Frona did not reply, and they walked on in silence. Yet Frona wished, though she dared not dare, that she could give her tongue free rein, and from out of the other's bitter knowledge, for her own soul's sake and sanity, draw the pregnant human generalizations which she must possess. And over her welled a wave of pity and distress; and she felt a discomfort, for she knew not what to say or how to voice her heart. And when the other's speech broke forth, she hailed it with a great relief.

"Tell me," the woman demanded, half-eagerly, half-masterly, "tell me about yourself. You are new to the Inside. Where were you before you came in? Tell me."

So the difficulty was solved, in a way, and Frona talked on about herself, with a successfully feigned girlhood innocence, as though she did not appreciate the other or understand her ill-concealed yearning for that which she might not have, but which was Frona's.

"There is the trail you are trying to connect with." They had rounded the last of the cliffs, and Frona's companion pointed ahead to where the walls receded and wrinkled to a gorge, out of which the sleds drew the firewood across the river to town. "I shall leave you there," she concluded.

"But are you not going back to Dawson?" Frona queried. "It is growing late, and you had better not linger."

"No.. I."

Her painful hesitancy brought Frona to a realization of her own thoughtlessness. But she had made the step, and she knew she could not retrace it.

"We will go back together," she said, bravely. And in candid all-knowledge of the other, "I do not mind."

Then it was that the blood surged into the woman's cold face, and her hand went out to the girl in the old, old way.

"No, no, I beg of you," she stammered. "I beg of you.. I.. I prefer to continue my walk a little farther. See! Some one is coming now!"

By this time they had reached the wood-trail, and Frona's face was flaming as the other's had flamed. A light sled, dogs a-lope and swinging down out of the gorge, was just upon them. A man was running with the team, and he waved his hand to the two women.

"Vance!" Frona exclaimed, as he threw his lead-dogs in the snow and brought the sled to a halt. "What are you doing over here? Is the syndicate bent upon cornering the firewood also?"

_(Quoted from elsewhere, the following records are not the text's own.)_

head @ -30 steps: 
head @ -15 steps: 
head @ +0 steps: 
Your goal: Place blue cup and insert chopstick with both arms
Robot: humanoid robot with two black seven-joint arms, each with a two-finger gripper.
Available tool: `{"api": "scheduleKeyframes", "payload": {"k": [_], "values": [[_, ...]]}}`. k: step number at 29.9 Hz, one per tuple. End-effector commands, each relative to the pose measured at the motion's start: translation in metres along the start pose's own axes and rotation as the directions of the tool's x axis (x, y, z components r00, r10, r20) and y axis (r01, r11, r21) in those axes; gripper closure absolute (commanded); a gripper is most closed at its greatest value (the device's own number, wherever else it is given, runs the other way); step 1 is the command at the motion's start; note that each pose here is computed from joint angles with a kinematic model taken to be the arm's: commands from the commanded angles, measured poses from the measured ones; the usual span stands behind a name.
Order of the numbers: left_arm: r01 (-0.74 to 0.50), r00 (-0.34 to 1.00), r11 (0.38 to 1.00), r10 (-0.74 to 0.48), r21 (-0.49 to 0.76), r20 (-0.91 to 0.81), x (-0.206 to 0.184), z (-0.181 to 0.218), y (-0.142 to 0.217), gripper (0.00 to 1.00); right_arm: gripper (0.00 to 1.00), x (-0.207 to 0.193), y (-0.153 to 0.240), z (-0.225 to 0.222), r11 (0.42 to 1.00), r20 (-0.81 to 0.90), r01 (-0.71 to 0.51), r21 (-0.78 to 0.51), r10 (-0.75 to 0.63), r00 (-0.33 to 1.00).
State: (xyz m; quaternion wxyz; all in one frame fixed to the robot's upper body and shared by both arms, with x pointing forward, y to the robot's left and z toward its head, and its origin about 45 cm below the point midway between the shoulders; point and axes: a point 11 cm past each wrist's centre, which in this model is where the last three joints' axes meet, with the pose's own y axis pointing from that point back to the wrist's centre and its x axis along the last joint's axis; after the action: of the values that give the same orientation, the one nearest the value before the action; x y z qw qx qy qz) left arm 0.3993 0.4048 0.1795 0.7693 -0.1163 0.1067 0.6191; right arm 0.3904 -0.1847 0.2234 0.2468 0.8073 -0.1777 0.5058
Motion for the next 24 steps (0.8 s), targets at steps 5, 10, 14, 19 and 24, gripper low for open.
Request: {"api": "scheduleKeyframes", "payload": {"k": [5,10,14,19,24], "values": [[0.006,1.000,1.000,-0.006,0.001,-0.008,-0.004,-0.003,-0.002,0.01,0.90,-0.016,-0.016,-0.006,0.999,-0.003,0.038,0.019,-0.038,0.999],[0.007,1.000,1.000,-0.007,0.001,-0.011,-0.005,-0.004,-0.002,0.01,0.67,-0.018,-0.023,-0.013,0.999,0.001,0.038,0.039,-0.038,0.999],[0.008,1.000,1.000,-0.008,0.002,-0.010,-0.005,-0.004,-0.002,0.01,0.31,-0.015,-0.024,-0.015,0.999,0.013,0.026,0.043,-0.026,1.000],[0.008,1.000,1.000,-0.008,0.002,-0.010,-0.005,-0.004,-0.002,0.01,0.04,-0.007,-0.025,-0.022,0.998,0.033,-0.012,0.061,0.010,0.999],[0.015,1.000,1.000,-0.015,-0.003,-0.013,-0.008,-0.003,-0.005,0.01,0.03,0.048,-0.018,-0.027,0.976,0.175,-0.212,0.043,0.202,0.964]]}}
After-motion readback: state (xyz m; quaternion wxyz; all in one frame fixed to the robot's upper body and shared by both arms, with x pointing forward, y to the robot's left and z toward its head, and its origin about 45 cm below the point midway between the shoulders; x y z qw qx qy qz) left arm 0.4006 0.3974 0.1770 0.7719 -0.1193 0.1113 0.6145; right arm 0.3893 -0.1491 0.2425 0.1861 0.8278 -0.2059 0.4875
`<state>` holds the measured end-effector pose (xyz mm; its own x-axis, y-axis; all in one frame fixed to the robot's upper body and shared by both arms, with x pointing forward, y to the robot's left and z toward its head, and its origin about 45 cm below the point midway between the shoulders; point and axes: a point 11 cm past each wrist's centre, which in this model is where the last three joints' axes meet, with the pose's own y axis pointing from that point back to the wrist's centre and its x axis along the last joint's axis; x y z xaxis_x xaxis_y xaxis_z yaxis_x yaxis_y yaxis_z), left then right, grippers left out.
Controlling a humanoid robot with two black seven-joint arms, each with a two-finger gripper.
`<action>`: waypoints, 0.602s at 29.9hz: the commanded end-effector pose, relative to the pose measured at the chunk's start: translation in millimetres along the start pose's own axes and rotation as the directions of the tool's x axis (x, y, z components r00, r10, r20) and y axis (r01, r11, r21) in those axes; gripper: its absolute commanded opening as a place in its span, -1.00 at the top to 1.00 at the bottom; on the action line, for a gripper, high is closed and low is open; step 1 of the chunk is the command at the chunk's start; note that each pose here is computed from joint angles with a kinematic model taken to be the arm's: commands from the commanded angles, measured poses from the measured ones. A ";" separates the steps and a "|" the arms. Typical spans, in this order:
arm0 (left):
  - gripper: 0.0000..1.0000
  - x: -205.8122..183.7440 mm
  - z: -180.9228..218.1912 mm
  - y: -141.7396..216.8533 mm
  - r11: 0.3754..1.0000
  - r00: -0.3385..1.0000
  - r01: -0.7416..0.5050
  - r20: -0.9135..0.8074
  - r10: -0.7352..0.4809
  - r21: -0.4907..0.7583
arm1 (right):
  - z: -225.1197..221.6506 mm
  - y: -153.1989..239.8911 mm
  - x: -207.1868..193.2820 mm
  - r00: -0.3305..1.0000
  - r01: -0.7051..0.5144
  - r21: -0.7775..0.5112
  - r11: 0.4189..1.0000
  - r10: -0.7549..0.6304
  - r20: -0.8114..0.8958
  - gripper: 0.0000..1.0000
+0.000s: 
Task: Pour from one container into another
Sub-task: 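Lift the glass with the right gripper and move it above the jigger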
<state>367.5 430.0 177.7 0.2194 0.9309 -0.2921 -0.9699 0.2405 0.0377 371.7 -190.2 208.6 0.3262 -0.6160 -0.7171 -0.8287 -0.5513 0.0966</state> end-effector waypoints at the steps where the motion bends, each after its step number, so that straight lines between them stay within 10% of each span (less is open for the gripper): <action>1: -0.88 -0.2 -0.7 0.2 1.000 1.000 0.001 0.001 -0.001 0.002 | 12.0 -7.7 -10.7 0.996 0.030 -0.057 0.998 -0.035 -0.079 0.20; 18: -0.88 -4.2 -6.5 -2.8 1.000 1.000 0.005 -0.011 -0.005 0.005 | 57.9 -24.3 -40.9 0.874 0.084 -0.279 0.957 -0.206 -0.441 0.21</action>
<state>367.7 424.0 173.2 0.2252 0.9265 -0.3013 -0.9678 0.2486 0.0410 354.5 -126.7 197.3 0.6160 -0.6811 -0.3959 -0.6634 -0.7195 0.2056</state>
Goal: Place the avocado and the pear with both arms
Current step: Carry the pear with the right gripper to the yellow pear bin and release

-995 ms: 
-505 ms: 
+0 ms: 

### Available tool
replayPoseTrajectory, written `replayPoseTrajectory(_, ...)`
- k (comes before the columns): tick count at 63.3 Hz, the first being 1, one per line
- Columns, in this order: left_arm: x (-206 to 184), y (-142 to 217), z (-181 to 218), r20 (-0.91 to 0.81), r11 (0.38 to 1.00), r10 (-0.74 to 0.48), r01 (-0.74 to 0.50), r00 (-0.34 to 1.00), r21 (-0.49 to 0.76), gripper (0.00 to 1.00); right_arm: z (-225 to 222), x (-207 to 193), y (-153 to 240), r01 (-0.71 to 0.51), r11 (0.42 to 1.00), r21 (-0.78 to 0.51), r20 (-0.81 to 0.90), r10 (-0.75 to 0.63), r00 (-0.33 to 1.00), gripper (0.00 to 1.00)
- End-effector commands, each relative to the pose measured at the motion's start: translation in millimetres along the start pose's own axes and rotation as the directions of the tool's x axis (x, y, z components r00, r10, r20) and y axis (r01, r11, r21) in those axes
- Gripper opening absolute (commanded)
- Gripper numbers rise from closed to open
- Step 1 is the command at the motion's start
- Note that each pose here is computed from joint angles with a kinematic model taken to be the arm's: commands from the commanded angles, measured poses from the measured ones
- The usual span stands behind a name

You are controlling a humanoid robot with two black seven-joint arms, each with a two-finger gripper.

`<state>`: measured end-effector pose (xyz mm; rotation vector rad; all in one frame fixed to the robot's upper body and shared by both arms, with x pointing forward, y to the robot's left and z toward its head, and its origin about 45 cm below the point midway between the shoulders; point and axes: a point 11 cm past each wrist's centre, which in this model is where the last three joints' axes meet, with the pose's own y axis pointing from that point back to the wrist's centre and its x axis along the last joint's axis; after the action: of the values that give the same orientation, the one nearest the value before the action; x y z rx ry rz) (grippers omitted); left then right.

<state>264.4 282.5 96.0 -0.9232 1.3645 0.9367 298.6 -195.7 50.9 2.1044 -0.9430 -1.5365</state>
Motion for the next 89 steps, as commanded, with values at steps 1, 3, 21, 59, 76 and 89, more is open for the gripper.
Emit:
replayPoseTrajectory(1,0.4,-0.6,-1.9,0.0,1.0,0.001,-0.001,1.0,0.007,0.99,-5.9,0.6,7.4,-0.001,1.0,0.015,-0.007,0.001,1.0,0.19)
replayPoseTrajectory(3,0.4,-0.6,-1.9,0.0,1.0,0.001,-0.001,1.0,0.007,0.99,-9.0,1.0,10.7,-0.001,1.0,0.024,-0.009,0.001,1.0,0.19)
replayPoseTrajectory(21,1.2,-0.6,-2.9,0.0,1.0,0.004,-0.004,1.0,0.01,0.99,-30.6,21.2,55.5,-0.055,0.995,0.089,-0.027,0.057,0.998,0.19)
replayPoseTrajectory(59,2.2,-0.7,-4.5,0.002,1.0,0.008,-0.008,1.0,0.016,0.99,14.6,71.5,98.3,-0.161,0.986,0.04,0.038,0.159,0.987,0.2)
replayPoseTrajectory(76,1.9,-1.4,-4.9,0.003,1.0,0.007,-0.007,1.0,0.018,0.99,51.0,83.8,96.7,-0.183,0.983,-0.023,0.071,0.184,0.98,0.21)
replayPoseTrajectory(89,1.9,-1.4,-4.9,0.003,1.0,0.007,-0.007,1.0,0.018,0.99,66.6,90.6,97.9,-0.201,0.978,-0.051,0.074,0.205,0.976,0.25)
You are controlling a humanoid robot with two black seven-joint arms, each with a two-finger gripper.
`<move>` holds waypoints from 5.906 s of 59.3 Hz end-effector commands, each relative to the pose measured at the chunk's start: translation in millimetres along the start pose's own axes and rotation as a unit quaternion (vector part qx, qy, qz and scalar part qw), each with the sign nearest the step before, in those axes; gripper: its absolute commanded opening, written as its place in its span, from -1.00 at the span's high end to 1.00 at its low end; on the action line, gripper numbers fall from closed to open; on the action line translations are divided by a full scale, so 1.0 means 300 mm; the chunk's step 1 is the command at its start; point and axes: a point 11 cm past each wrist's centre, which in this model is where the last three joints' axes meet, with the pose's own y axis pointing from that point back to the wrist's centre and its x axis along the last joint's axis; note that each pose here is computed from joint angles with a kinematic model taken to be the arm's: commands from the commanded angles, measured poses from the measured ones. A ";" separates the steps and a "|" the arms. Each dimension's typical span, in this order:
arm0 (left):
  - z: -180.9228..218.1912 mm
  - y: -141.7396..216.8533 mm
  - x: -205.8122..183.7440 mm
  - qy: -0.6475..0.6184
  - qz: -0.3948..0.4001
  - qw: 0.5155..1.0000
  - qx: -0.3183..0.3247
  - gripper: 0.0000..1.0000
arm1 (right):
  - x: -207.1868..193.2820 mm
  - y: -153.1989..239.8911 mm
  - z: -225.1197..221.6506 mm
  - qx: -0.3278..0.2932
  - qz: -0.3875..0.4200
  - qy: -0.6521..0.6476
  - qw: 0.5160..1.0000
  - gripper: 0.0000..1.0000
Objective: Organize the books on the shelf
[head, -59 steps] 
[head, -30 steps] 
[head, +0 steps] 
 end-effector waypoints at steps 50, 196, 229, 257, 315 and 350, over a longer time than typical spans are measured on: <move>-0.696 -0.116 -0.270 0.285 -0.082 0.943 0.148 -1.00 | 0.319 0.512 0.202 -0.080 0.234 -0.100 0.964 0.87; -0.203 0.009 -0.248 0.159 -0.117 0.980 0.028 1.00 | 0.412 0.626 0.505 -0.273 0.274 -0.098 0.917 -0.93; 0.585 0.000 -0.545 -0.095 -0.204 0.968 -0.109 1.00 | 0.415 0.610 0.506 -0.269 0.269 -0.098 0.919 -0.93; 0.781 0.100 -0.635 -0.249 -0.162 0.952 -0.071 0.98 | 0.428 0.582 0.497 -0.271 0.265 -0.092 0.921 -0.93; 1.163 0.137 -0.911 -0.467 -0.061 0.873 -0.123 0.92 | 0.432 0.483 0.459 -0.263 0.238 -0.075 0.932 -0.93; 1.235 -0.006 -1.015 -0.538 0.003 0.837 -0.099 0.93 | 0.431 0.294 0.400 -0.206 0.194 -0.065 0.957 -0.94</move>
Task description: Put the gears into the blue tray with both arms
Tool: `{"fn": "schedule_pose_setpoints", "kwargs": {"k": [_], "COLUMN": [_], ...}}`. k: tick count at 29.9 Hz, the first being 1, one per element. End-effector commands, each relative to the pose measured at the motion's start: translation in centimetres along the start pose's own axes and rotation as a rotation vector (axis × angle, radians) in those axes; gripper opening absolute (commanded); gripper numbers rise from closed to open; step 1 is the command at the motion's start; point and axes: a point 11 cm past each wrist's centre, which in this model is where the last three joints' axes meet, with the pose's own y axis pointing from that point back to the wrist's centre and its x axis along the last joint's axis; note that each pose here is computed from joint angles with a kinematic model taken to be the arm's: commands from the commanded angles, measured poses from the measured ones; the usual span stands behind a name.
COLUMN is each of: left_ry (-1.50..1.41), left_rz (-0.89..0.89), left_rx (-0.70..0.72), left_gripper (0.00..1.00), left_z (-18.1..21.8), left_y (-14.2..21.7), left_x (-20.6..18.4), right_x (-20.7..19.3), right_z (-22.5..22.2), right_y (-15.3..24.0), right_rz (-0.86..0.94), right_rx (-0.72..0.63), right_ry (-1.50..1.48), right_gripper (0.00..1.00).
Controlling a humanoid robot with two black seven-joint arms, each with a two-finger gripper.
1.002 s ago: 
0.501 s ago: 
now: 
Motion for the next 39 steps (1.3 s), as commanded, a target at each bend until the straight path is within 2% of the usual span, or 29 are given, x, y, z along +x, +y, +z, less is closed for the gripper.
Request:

"No. We're not so bad as that." His face was full of smiling happiness at the meeting as he shook hands with her. "But Carthey is leaving me, – going prospecting somewhere around the North Pole, I believe, – and I came across to look up Del Bishop, if he'll serve."

He turned his head to glance expectantly at her companion, and she saw the smile go out of his face and anger come in. Frona was helplessly aware that she had no grip over the situation, and, though a rebellion at the cruelty and injustice of it was smouldering somewhere deep down, she could only watch the swift culmination of the little tragedy. The woman met his gaze with a half-shrinking, as from an impending blow, and with a softness of expression which entreated pity. But he regarded her long and coldly, then deliberately turned his back. As he did this, Frona noted her face go tired and gray, and the hardness and recklessness of her laughter were there painted in harsh tones, and a bitter devil rose up and lurked in her eyes. It was evident that the same bitter devil rushed hotly to her tongue. But it chanced just then that she glanced at Frona, and all expression was brushed from her face save the infinite tiredness. She smiled wistfully at the girl, and without a word turned and went down the trail.

And without a word Frona sprang upon her sled and was off. The way was wide, and Corliss swung in his dogs abreast of hers. The smouldering rebellion flared up, and she seemed to gather to herself some of the woman's recklessness.

"You brute!"

The words left her mouth, sharp, clear-cut, breaking the silence like the lash of a whip. The unexpectedness of it, and the savagery, took Corliss aback. He did not know what to do or say.